L’article L. 6111-1 du Code de la santé publique oblige les établissements de santé publics et privés à mener en leur
sein une réflexion sur les questions éthiques posées par l’accueil et la prise en charge médicale.
Cette disposition a été insérée par la loi du 4 mars 2002 relative aux droits des malades et à la qualité du système
de santé. Elle illustre la priorité accordée par les pouvoirs publics au développement de la réflexion éthique
dans le domaine de la santé.
Les professionnels de santé sont en effet confrontés aux questions délicates que soulèvent, d’une part, l’évolution
des techniques d’investigation et les thérapeutiques, d’autre part, la confrontation entre les attentes nées
du progrès médical et l’impératif d’égal accès aux soins au regard des contraintes de financement.

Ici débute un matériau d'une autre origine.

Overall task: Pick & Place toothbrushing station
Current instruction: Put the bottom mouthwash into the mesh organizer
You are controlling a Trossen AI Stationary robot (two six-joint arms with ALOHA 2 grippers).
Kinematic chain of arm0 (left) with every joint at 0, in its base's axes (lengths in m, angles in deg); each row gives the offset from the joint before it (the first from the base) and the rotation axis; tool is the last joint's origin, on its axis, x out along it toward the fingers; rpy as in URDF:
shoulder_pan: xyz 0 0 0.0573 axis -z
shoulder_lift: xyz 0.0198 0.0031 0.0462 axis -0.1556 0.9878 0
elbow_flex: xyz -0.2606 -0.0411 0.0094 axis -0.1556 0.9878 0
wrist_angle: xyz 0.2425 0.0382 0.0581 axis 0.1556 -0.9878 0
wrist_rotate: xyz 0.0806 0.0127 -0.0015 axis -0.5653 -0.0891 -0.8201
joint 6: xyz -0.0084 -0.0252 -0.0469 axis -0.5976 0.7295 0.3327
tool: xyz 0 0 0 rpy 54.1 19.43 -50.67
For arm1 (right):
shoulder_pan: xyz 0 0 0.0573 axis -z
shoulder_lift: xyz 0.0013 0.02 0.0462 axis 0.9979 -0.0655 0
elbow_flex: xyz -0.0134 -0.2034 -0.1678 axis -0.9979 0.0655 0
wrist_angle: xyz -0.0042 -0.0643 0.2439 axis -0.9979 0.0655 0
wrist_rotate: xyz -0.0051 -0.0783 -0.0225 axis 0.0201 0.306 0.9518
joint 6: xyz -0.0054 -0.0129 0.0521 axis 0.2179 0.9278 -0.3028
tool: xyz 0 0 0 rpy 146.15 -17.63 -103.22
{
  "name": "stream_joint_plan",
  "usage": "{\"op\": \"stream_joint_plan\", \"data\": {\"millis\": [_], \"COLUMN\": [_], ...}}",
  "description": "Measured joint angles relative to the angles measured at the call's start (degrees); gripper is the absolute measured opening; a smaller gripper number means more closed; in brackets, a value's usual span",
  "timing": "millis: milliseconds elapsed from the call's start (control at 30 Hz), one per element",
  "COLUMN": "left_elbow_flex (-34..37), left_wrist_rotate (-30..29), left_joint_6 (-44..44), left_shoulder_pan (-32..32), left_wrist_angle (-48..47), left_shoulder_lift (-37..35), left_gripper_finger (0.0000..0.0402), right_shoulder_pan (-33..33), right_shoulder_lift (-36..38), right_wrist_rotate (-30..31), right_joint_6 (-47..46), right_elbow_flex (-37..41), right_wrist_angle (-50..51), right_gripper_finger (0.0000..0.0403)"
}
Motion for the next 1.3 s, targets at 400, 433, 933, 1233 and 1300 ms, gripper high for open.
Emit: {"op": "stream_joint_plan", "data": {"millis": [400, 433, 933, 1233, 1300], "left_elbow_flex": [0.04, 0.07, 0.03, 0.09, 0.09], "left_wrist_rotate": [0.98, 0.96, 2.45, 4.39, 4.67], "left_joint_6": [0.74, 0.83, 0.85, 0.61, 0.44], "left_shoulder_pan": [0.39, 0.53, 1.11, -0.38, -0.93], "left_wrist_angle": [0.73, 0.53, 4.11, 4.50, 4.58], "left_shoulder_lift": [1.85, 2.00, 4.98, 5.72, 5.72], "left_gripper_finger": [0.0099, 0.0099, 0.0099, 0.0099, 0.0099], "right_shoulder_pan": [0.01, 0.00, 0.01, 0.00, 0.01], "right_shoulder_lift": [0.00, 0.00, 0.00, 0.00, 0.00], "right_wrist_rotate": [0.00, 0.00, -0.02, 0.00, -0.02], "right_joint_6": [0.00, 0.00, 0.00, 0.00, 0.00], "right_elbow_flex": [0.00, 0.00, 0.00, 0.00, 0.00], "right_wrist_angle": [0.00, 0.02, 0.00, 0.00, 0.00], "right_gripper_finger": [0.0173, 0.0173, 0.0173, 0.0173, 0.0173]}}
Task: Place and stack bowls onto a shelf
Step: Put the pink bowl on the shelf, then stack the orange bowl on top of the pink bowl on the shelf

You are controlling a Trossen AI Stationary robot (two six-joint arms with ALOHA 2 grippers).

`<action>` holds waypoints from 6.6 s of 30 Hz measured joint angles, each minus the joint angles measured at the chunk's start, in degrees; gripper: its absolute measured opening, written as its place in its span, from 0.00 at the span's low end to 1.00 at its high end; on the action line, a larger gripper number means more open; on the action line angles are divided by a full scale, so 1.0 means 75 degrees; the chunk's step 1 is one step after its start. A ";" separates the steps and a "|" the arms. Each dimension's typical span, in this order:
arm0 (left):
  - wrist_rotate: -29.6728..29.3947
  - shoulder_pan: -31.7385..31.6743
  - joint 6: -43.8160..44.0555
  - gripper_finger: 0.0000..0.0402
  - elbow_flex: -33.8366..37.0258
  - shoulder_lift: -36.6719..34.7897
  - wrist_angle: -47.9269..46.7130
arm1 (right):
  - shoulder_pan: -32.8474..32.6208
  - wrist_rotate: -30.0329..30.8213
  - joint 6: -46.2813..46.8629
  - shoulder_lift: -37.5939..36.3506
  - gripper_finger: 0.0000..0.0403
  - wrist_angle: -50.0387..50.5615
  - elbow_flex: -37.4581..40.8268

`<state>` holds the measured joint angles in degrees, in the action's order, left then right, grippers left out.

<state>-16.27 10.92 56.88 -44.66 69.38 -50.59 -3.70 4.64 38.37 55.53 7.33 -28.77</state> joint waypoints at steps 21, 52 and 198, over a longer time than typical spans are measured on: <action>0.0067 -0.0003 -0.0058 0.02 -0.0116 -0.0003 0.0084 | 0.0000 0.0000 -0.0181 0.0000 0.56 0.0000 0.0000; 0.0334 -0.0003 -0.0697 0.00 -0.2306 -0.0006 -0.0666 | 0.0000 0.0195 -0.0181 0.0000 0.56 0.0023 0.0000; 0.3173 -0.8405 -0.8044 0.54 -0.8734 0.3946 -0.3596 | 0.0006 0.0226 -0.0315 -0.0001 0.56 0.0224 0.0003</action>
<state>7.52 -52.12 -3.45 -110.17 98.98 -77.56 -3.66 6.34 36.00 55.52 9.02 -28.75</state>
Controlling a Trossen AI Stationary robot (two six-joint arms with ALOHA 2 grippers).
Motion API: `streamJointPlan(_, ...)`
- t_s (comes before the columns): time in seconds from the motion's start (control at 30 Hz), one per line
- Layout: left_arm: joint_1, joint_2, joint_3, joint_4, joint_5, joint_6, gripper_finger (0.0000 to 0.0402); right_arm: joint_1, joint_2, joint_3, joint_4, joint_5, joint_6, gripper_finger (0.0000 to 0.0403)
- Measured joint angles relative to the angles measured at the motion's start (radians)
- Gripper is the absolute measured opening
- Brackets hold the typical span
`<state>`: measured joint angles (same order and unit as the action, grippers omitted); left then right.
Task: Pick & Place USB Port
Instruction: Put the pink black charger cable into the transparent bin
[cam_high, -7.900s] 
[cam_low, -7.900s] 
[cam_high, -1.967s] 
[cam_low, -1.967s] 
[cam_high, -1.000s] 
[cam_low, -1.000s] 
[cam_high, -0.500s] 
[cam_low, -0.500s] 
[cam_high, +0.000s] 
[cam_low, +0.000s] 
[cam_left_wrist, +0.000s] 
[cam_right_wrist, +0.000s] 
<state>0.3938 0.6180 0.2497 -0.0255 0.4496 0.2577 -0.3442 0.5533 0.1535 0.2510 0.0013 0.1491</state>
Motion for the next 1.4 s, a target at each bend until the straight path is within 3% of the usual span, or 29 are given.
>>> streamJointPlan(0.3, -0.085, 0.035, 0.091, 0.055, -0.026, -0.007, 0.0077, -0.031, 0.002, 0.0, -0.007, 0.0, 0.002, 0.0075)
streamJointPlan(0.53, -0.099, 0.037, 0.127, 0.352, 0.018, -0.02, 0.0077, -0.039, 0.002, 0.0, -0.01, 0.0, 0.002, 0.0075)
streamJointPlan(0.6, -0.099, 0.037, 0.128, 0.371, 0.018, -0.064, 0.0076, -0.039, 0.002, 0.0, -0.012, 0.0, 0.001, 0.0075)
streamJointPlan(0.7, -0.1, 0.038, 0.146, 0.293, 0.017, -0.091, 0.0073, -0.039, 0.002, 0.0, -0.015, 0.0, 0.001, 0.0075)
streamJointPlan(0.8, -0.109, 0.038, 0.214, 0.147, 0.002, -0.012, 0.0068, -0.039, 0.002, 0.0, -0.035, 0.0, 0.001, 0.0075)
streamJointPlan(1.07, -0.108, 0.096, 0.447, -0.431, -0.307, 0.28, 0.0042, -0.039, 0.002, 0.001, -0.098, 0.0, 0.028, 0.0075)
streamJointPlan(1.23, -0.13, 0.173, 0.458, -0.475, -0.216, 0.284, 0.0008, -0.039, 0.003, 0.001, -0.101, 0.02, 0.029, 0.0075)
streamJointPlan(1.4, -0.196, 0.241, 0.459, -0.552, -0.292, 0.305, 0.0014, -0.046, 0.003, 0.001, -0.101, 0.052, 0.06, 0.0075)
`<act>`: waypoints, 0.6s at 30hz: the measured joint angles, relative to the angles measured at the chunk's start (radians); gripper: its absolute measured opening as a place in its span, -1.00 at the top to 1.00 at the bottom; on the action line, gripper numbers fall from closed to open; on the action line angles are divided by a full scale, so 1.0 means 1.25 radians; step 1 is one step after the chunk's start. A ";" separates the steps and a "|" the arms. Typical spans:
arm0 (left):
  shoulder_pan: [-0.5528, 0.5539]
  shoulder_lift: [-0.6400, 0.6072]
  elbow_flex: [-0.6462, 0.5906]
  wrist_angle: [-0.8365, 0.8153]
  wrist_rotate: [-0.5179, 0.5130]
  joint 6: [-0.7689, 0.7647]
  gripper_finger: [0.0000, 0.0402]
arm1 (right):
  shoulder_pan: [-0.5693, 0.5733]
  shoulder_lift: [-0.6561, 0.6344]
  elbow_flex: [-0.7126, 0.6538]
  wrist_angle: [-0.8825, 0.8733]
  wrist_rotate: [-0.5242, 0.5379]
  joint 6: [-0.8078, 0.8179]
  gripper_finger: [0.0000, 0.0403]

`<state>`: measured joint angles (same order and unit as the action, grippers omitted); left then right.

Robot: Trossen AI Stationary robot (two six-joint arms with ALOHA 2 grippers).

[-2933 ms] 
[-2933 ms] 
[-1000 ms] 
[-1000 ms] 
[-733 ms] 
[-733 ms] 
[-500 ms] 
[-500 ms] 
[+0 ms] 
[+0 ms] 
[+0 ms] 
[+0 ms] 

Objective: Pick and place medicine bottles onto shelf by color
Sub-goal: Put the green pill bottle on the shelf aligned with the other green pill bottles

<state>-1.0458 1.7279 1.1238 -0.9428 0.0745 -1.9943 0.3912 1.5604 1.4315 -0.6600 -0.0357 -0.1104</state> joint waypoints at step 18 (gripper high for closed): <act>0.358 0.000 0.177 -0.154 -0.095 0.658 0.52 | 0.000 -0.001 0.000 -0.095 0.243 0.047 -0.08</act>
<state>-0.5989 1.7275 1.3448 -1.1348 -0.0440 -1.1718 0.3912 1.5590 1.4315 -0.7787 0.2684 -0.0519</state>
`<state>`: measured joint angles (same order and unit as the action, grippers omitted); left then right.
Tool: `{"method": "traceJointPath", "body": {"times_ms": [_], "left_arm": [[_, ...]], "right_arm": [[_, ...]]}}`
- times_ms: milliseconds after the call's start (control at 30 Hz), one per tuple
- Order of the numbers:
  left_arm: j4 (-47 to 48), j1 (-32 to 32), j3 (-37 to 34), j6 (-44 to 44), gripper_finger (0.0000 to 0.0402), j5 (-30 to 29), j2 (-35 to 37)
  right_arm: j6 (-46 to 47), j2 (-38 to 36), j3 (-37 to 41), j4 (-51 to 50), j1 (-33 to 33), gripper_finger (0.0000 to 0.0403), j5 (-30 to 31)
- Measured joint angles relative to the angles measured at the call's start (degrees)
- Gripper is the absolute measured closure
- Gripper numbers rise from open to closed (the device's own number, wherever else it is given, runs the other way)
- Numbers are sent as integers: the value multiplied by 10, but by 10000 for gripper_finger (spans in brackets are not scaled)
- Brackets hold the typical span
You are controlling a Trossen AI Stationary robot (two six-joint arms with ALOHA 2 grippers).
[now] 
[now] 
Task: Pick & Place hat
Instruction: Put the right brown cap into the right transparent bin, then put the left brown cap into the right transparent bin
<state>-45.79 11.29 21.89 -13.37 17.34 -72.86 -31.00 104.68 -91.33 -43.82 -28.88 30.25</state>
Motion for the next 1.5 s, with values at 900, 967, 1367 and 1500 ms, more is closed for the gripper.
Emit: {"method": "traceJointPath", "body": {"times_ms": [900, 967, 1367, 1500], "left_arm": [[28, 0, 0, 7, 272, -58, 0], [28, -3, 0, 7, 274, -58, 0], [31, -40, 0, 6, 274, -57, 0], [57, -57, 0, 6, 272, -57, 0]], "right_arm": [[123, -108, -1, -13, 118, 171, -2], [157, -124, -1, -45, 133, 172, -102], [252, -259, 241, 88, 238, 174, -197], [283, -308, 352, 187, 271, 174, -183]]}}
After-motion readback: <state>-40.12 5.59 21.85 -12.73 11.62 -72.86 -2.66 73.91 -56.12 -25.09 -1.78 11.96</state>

L’éthique vise précisément à donner aux acteurs de la santé les éléments nécessaires au discernement de la meilleure
attitude diagnostique et thérapeutique possible et de la prise en charge la mieux adaptée aux besoins et au désir
du patient.
Le ministre de la santé a confié à Monsieur CORDIER la mission de conduire une réflexion sur l’éthique bio-médicale.
La commission a remis son rapport au ministre le 19 mai 2003. Elle exprime la conviction que la démarche éthique est
d’abord questionnement des pouvoirs et des savoirs. La réflexion éthique est aussi est l’affaire de tous et de
chacun et la finalité du soin est autre que la recherche des seules données quantifiées.
La réflexion éthique constitue un enjeu majeur et redoutable pour les professionnels. C’est celui que la confiance
exigeante du malade soit en son médecin ou en l’équipe soignante comme dans les progrès remarquables de la technique
et de la science.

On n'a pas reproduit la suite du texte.